START Records shown

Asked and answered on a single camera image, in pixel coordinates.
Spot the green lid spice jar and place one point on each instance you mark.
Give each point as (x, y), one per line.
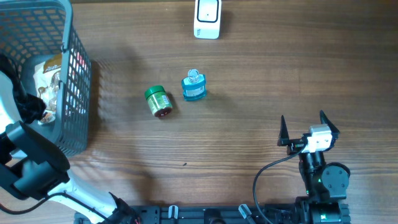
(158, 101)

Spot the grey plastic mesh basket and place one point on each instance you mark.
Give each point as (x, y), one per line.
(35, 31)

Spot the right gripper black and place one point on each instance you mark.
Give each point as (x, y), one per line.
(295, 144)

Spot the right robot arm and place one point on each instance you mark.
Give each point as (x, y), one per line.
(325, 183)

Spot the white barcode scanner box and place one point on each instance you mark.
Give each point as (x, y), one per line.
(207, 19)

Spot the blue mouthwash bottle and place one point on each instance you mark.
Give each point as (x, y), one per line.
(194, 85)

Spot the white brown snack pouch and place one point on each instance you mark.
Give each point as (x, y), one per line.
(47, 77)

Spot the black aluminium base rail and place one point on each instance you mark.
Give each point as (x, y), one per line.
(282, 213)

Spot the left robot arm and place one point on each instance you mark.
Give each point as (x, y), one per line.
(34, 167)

END Records shown

» Activity
Scan the material above for "white". Copy every line where it appears.

» Task response
Spot the white barcode scanner box and place one point on each instance you mark.
Spot the white brown snack pouch and place one point on each instance you mark.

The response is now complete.